A number of new officers were name to the Texas Legislative Black Caucus leadership on this week. Chief among them was the election of State Rep. Helen Giddings, D-DeSoto, as chairperson.

“I am honored to have the confidence of my fellow African American legislators to lead the Texas Legislative Black Caucus during this critical time for our state,” said Giddings. “The talents and skills of every member of the TLBC will be utilized to develop an agenda that builds on past successes and confronts the challenges of today.”

Now serving her 11th term, Representative Helen Giddings serves the cities of House District 109: Dallas, DeSoto, Cedar Hill, Glenn Heights, Hutchins, Lancaster, Wilmer, as well as part of Duncanville.

Rep. Helen Giddings has a longstanding reputation as being an ardent education and business advocate; and recently lent her concerns over the recently overturned Texas Voter ID law. The statute was struck down by the 5th Circuit Court of Appeals Wednesday.
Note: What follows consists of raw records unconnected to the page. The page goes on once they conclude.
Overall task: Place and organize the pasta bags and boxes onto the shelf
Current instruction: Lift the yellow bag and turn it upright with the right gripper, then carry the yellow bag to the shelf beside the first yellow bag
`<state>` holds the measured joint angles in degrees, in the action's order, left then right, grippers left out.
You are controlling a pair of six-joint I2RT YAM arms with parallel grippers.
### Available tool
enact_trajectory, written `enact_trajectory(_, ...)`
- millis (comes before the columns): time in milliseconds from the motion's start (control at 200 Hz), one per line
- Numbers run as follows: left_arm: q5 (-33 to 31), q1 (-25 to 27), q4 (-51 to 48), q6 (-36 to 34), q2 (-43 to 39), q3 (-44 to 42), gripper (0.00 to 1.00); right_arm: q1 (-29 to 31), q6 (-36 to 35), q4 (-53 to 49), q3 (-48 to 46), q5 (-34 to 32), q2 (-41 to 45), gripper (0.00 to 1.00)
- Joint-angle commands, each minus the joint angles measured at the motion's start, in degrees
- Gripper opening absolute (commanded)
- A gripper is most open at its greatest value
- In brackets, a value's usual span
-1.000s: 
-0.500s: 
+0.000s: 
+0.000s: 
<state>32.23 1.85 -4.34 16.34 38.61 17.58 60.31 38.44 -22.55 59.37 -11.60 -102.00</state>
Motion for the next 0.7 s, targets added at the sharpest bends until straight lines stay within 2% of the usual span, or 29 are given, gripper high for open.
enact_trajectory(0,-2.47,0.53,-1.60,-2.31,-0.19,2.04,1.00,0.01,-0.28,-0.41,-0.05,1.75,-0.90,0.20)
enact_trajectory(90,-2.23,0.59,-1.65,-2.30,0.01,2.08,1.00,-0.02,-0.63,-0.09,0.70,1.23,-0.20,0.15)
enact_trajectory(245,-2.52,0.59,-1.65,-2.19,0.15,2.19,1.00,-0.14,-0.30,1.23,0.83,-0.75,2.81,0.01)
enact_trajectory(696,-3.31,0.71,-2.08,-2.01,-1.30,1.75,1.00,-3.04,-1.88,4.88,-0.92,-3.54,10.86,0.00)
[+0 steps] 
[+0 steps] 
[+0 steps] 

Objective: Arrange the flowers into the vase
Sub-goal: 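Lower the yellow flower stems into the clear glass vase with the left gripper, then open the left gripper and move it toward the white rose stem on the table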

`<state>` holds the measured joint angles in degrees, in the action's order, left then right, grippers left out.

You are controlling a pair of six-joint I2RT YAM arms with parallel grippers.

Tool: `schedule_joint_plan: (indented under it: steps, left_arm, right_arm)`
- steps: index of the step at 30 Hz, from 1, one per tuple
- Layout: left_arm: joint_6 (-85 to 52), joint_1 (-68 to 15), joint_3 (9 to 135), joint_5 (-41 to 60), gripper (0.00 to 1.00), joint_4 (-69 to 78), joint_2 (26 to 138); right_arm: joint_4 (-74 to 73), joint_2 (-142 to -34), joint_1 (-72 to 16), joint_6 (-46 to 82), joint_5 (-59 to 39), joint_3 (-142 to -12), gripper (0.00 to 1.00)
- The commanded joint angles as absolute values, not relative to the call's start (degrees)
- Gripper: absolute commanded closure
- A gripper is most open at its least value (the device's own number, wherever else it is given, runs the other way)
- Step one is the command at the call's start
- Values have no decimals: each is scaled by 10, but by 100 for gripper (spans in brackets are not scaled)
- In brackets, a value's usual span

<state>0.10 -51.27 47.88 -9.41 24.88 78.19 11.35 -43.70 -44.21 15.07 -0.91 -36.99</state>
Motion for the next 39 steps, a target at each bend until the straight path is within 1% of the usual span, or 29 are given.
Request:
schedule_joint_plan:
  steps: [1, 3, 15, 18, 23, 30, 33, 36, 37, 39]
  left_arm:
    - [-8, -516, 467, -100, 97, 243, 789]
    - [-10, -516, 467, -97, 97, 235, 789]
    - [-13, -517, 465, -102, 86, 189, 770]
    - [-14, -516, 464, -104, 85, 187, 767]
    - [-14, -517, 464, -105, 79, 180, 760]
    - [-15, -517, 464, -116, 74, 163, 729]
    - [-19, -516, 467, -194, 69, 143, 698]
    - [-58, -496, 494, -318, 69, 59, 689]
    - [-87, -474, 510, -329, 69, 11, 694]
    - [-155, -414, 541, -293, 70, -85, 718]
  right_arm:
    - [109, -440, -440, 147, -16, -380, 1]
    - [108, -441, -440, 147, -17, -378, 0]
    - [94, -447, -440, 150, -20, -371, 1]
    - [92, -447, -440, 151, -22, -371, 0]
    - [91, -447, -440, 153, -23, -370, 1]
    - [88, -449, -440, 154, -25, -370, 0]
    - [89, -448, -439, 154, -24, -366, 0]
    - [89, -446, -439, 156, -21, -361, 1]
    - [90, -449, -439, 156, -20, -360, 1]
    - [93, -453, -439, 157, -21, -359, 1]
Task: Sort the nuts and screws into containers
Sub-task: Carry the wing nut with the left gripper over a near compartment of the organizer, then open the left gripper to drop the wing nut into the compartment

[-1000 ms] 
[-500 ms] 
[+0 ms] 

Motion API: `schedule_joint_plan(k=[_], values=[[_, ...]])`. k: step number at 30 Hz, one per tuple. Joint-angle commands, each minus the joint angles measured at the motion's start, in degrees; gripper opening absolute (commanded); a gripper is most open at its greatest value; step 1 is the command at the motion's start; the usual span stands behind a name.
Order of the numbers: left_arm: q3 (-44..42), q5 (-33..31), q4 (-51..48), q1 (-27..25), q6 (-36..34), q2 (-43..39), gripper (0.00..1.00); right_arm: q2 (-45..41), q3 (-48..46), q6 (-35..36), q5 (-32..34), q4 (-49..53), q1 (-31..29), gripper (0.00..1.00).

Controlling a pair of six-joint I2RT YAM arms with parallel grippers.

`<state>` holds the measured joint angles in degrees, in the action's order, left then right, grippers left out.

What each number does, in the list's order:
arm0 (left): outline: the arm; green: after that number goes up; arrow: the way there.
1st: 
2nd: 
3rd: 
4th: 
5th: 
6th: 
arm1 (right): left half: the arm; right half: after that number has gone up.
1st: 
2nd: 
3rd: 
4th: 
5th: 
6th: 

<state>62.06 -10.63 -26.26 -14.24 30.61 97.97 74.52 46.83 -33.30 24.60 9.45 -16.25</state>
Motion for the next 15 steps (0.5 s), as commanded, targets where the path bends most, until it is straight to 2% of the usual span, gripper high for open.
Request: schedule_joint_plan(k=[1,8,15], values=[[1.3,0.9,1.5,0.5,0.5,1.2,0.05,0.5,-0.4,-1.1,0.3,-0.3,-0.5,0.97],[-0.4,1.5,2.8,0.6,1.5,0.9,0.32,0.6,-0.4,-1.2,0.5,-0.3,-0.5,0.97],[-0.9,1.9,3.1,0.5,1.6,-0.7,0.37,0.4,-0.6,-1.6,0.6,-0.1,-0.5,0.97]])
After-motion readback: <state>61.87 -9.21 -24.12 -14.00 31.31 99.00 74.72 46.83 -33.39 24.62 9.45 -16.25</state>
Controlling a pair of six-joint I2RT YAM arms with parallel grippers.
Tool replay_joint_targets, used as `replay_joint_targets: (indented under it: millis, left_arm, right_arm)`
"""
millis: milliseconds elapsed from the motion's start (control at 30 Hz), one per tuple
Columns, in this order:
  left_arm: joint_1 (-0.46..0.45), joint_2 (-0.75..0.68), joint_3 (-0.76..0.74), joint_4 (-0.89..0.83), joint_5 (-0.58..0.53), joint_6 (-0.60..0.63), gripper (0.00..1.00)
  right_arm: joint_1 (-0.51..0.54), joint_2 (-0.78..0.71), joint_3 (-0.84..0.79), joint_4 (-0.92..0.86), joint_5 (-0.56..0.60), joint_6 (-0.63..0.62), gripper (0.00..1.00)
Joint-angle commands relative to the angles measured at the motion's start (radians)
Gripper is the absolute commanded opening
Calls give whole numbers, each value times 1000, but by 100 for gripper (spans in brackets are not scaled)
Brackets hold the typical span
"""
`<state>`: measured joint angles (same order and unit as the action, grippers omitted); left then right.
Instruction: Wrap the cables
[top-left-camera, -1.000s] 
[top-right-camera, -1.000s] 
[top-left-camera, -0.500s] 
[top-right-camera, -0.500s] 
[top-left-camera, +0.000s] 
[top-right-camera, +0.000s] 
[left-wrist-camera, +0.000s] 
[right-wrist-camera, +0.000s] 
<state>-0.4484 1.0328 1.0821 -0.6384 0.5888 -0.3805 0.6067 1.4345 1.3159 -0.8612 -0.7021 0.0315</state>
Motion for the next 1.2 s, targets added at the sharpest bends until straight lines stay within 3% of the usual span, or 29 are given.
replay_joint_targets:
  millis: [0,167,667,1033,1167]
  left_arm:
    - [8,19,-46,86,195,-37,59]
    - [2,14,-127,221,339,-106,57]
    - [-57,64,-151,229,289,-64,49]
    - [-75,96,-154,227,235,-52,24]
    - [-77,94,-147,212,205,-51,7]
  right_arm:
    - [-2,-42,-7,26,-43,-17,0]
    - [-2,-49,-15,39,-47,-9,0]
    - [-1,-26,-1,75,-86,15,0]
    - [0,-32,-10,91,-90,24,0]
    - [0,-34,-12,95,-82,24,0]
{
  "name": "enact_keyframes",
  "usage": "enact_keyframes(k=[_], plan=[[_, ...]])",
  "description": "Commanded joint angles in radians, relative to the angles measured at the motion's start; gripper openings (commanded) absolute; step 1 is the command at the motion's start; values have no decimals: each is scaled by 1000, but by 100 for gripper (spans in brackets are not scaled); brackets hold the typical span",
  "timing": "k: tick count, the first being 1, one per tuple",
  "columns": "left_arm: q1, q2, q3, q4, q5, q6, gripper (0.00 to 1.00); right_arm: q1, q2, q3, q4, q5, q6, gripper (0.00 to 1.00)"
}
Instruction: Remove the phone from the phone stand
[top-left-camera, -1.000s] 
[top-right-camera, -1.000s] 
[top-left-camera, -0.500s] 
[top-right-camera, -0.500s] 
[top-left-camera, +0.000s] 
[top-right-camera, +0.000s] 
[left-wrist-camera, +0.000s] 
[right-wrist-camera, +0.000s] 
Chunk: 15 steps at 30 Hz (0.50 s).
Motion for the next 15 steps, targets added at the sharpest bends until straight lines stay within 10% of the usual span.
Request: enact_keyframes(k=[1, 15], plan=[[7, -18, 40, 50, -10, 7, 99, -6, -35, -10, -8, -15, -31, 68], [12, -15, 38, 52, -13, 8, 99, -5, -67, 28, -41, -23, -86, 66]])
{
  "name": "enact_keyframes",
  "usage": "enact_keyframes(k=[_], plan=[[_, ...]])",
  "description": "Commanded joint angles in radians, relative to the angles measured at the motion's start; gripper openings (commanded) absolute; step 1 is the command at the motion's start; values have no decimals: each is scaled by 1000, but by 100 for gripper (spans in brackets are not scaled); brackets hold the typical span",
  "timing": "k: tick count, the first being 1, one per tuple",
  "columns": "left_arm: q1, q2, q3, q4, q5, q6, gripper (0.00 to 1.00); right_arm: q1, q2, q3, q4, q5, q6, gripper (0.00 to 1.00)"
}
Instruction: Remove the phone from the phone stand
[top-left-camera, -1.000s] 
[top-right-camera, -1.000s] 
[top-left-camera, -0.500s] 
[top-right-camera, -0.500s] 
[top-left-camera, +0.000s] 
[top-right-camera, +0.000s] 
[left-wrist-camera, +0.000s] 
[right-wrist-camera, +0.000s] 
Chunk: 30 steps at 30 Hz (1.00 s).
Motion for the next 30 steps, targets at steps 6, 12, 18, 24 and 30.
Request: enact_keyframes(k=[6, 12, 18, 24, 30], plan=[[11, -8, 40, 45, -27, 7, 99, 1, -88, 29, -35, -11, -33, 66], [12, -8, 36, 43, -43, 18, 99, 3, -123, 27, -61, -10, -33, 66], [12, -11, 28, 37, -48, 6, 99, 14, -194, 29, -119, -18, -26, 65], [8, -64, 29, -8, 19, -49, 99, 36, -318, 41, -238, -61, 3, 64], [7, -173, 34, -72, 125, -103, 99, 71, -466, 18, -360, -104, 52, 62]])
“Today is a great day for Texas voters and Texas families. The 5th Circuit Court of Appeals has affirmed that Texas’ Voter ID law places an unfair and unconstitutional barrier to our democracy,” Rep. Giddings said. “I am thrilled the court declared the right to vote shall not be infringed.”

The stringent Voter ID law passed in 2011 has proven to be an enormous barrier to democracy for Texas’ most vulnerable communities, including college students, the working poor, and the elderly. Some estimates have indicated that up to 700,000 otherwise eligible Texans have lost their right to vote since the law was passed.